TASK OBJECTIVE: Every picture stays out; everything else in the listing below is to be returned exactly.

---

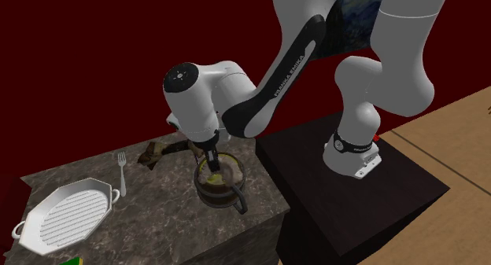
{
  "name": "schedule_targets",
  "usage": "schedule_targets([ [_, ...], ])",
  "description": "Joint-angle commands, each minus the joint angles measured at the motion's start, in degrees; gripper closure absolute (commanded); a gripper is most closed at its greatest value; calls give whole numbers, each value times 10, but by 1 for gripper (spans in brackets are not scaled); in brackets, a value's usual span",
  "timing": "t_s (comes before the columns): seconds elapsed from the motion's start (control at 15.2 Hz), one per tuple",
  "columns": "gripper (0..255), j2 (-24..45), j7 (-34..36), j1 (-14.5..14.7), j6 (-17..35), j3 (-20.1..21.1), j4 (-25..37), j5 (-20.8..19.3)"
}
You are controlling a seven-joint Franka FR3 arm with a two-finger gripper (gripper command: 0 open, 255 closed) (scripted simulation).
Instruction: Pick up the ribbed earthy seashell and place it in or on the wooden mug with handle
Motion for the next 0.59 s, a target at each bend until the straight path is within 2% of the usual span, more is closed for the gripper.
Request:
schedule_targets([
  [0.0, 0, -22, 0, 6, -39, 4, 16, 3],
  [0.07, 0, -30, 0, 9, -55, 6, 23, 4],
  [0.53, 0, -30, 0, 8, -55, 6, 23, 4],
])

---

RESPONSE AREA:
{
  "name": "schedule_targets",
  "usage": "schedule_targets([ [_, ...], ])",
  "description": "Joint-angle commands, each minus the joint angles measured at the motion's start, in degrees; gripper closure absolute (commanded); a gripper is most closed at its greatest value; calls give whole numbers, each value times 10, but by 1 for gripper (spans in brackets are not scaled); in brackets, a value's usual span",
  "timing": "t_s (comes before the columns): seconds elapsed from the motion's start (control at 15.2 Hz), one per tuple",
  "columns": "gripper (0..255), j2 (-24..45), j7 (-34..36), j1 (-14.5..14.7), j6 (-17..35), j3 (-20.1..21.1), j4 (-25..37), j5 (-20.8..19.3)"
}
You are controlling a seven-joint Franka FR3 arm with a two-finger gripper (gripper command: 0 open, 255 closed) (scripted simulation).
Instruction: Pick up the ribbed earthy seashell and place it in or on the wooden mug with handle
Motion for the next 0.59 s, a target at each bend until the straight path is within 2% of the usual span, more is closed for the gripper.
Request:
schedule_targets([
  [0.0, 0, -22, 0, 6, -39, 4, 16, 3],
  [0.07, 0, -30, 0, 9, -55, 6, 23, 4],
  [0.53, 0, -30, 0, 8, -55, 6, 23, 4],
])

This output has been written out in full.